Selama lima tahun ini, 523 satelit Starlink jatuh kembali ke atmosfer Bumi. Dengan menggunakan metode statistik, tim Oliveira mengidentifikasi bahwa badai geomagnetik menyebabkan satelit ini kehilangan ketinggian dan kembali ke atmosfer lebih awal dari yang diharapkan. Biasanya dirancang untuk mengorbit selama sekitar lima tahun, masa operasional Starlink berkurang sekitar 10 hingga 12 hari .
Hal ini terjadi karena badai geomagnetik memanaskan dan memperluas atmosfer bagian atas, sehingga meningkatkan hambatan atmosfer pada wahana antariksa. Hambatan ini memaksa satelit melambat dan kehilangan ketinggian lebih cepat.

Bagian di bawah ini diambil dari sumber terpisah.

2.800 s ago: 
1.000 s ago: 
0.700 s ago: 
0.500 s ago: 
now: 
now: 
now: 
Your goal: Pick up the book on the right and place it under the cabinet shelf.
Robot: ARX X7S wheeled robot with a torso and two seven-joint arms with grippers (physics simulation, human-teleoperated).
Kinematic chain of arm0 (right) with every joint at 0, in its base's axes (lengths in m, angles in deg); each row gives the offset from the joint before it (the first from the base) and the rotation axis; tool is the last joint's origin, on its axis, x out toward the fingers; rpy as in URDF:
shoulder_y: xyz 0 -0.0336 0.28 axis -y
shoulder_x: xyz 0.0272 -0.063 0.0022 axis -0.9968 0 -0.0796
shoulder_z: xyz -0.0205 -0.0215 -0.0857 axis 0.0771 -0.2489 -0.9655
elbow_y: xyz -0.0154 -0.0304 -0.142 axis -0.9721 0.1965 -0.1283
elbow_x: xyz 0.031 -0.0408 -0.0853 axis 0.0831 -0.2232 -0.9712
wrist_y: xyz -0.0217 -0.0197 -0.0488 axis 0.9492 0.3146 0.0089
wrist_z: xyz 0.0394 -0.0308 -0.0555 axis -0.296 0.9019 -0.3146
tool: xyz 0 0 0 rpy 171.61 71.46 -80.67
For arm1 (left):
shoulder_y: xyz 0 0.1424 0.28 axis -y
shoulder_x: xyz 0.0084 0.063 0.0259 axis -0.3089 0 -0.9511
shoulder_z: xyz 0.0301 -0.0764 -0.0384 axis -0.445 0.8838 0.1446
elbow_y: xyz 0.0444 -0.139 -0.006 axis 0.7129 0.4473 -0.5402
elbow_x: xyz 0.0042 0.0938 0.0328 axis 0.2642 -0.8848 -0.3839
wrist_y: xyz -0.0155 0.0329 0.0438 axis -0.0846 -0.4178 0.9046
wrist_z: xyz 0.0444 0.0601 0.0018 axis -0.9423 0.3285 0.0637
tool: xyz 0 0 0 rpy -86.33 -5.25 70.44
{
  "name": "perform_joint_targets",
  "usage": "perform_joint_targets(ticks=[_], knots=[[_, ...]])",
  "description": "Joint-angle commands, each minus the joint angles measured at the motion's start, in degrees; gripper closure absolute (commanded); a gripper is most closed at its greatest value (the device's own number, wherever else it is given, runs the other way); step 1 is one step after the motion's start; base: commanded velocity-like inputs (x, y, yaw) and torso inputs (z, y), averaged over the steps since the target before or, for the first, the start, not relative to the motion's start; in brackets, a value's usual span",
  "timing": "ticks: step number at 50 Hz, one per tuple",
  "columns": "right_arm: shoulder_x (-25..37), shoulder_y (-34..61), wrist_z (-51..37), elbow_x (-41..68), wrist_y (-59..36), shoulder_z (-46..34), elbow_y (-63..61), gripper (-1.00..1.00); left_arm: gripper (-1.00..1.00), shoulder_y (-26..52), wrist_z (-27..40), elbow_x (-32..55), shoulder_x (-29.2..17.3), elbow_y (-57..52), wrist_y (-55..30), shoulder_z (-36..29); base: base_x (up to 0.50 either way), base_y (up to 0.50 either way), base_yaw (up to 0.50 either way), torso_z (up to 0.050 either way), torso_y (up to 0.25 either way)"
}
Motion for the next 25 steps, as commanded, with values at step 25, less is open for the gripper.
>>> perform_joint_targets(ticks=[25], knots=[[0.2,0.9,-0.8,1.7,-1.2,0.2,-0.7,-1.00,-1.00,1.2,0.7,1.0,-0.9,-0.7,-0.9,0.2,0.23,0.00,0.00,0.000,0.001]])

Badai Matahari Bisa Sebabkan Tabrakan Satelit
Pemanasan atmosfer tidak hanya memperpendek umur satelit ; tetapi juga meningkatkan kemungkinan tabrakan satelit. Model orbit yang digunakan oleh SpaceX dan operator lain untuk menghindari tabrakan tidak sepenuhnya memperhitungkan peningkatan hambatan yang disebabkan oleh badai geomagnetik.

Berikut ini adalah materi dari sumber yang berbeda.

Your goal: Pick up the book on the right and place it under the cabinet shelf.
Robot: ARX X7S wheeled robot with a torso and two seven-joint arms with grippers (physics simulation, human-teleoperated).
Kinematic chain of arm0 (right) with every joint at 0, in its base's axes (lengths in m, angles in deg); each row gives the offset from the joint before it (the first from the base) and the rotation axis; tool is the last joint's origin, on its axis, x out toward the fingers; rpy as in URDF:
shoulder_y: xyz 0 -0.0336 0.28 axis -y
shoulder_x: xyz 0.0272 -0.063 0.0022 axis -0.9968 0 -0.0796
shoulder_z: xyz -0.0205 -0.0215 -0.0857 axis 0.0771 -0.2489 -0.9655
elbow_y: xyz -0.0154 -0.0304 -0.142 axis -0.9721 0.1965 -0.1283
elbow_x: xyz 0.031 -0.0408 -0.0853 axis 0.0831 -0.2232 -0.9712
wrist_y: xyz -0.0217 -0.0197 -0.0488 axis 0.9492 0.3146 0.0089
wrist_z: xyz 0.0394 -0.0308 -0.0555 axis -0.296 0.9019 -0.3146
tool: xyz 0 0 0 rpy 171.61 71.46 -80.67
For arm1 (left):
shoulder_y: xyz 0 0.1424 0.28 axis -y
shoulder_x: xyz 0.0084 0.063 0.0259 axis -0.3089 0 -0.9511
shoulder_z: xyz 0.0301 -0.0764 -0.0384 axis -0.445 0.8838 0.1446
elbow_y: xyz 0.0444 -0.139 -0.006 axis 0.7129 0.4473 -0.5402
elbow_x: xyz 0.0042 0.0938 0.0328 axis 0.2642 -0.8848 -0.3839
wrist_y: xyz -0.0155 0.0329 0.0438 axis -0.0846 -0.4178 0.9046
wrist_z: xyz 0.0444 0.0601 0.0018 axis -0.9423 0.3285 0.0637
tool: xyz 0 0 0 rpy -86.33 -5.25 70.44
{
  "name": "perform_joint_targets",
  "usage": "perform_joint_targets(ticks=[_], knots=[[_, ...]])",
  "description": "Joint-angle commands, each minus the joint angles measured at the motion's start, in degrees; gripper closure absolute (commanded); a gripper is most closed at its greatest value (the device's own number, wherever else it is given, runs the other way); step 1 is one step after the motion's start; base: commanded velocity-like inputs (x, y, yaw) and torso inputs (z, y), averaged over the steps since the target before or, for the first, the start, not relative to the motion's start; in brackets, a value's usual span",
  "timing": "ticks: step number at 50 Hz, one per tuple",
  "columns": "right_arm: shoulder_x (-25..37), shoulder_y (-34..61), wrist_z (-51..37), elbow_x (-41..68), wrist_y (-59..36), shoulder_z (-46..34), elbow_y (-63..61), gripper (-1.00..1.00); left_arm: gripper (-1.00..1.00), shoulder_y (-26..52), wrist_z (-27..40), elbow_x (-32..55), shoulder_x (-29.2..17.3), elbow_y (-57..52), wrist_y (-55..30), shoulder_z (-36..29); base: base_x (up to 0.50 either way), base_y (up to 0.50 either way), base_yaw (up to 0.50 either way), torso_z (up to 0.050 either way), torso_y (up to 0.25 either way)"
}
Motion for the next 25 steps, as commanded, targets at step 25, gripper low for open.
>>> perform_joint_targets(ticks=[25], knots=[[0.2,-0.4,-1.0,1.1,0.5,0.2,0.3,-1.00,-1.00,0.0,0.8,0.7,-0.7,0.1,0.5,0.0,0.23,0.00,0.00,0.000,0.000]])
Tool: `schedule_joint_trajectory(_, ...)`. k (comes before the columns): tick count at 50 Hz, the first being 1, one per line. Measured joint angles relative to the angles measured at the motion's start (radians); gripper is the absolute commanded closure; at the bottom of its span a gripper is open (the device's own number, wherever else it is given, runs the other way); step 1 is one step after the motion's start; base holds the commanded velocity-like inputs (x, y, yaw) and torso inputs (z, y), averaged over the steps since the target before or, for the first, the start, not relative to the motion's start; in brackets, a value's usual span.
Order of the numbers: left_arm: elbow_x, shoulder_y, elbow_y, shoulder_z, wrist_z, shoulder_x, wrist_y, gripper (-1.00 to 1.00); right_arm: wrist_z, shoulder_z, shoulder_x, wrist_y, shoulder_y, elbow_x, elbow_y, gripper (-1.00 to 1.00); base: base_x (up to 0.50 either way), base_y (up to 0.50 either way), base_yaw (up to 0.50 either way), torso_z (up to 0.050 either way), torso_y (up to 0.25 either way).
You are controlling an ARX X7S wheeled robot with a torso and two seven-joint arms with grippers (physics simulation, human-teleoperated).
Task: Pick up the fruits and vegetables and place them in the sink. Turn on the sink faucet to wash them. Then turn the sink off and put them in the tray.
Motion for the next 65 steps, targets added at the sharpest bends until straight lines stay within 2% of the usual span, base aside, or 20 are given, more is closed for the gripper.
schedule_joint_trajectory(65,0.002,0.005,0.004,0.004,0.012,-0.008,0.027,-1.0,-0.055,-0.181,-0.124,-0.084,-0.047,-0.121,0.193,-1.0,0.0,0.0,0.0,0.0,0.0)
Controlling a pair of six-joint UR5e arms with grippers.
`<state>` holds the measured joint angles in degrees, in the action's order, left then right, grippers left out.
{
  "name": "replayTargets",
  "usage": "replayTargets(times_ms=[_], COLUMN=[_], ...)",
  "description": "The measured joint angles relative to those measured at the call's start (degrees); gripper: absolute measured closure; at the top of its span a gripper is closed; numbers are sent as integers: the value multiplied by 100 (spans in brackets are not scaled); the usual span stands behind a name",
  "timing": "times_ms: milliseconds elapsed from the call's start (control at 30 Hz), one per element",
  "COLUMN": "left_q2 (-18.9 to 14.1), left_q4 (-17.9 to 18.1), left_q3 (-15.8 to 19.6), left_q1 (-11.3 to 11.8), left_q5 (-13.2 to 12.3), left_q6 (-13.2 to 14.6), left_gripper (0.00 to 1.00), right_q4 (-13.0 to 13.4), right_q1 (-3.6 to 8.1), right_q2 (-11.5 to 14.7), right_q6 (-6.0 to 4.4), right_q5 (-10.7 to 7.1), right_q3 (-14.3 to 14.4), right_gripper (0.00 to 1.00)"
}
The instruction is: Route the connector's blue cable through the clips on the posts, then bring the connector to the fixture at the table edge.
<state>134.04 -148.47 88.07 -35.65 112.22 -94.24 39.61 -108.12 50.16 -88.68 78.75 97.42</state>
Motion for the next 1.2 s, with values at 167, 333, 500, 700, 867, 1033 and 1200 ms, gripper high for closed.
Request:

Akibatnya, satelit dapat bergerak tak terduga, yang berpotensi meningkatkan risiko tabrakan antarsatelit. Dengan jumlah satelit yang mengorbit Bumi yang meroket—sebagian besar karena konstelasi raksasa seperti Starlink—hal ini menghadirkan tantangan yang semakin besar bagi manajemen lalu lintas ruang angkasa.
Masuk Kembali Lebih Cepat dan Kekhawatiran Puing-puing
Temuan tak terduga lainnya adalah satelit Starlink memasuki kembali atmosfer Bumi dengan kecepatan lebih tinggi selama badai geomagnetik. Oliveira berpendapat bahwa hal ini dapat meningkatkan kemungkinan serpihan bertahan dalam proses masuk kembali dan mencapai tanah. Hal ini tampaknya berlawanan dengan intuisi karena kecepatan yang lebih tinggi biasanya berarti lebih banyak gesekan dan pemanasan, yang seharusnya menyebabkan pengorbit terbakar habis. Namun, ia mengusulkan bahwa interaksi atmosfer yang berkurang selama penurunan yang lebih cepat ini mungkin memungkinkan beberapa serpihan bertahan.

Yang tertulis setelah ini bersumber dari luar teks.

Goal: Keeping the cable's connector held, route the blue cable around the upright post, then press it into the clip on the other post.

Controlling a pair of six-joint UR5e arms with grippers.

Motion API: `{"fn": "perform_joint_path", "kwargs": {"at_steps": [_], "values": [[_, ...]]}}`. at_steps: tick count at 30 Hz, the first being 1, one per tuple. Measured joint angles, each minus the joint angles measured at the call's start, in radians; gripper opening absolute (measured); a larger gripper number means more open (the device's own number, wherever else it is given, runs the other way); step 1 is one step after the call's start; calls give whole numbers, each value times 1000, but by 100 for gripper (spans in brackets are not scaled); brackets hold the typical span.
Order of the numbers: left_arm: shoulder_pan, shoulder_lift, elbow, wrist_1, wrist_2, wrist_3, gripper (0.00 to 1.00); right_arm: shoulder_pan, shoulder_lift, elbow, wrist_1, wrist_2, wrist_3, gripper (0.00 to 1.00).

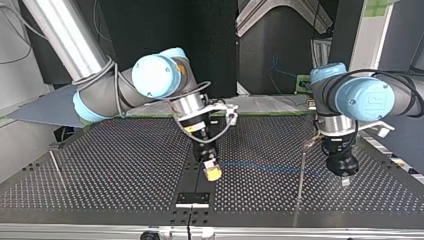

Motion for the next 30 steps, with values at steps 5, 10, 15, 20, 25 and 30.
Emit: {"fn": "perform_joint_path", "kwargs": {"at_steps": [5, 10, 15, 20, 25, 30], "values": [[6, -28, 0, 2, 29, -4, 0, 2, 27, -36, 37, 0, -14, 0], [8, -67, 0, 8, 65, -8, 0, -2, 45, -43, 72, 0, -25, 0], [11, -109, 0, 21, 84, -12, 0, -8, 64, -45, 85, 6, -30, 0], [17, -136, 0, 46, 100, -38, 0, -8, 95, -44, 91, 24, -31, 0], [14, -176, 0, 60, 123, -52, 0, -4, 140, -41, 118, 56, -59, 0], [12, -188, 0, 83, 127, -84, 0, -2, 165, -24, 127, 81, -80, 0]]}}
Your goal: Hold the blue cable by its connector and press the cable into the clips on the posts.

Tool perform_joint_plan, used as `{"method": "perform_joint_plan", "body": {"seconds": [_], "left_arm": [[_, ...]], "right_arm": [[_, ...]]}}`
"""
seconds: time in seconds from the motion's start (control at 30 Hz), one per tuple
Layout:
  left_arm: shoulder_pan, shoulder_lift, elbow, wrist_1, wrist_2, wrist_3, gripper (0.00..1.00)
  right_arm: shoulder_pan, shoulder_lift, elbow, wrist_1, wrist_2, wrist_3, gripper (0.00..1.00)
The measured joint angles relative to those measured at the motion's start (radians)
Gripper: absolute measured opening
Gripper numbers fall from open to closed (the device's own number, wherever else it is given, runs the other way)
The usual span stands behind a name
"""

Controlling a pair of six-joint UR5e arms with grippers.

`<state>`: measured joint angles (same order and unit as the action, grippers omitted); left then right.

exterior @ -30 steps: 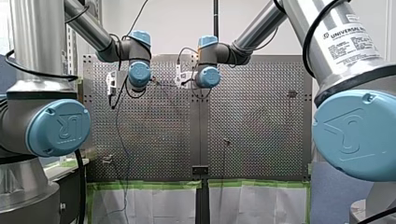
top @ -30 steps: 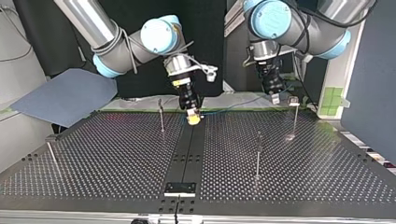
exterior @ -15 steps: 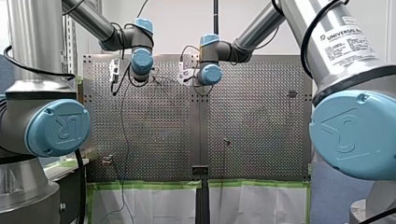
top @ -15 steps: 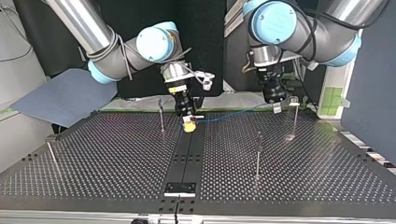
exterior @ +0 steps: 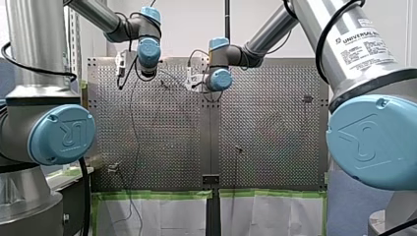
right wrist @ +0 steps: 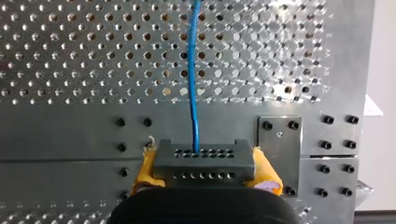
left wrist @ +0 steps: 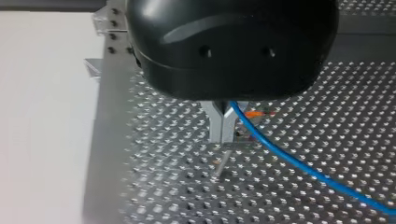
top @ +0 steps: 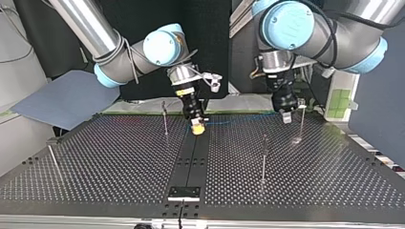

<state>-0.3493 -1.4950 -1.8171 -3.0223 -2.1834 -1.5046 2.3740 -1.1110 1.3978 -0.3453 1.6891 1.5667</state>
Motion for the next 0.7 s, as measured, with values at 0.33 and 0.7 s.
{"method": "perform_joint_plan", "body": {"seconds": [0.33,0.7], "left_arm": [[0.015,-0.065,0.002,0.027,0.003,-0.004,0.01],[0.036,-0.097,0.047,0.036,0.032,-0.023,0.01]], "right_arm": [[-0.003,0.000,-0.032,0.007,-0.003,0.001,0.00],[-0.011,0.001,-0.052,0.010,-0.008,0.008,0.00]]}}
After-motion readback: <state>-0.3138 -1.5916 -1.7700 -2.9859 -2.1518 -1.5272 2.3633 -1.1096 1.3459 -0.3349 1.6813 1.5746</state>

Pada tahun 2024, serpihan Starlink seberat 5,5 pon mendarat di sebuah peternakan di Saskatchewan. SpaceX mengakui bahwa serpihan tersebut dapat kembali ke Bumi tetapi menyatakan bahwa “tidak ada risiko bagi manusia di darat, di laut, atau di udara.” Saat ini, terdapat lebih dari 7.500 satelit Starlink di orbit , dan SpaceX berencana untuk meningkatkan jumlah tersebut menjadi 42.000.
Mengelola Orbit yang Semakin Padat
Oliveira menunjukkan bahwa ini adalah pertama kalinya dalam sejarah begitu banyak satelit menempati orbit Bumi secara bersamaan. “Sekarang, kita memiliki satelit yang memasuki kembali orbit Bumi hampir setiap minggu. Dan mungkin, dalam beberapa bulan atau tahun mendatang, setiap hari.”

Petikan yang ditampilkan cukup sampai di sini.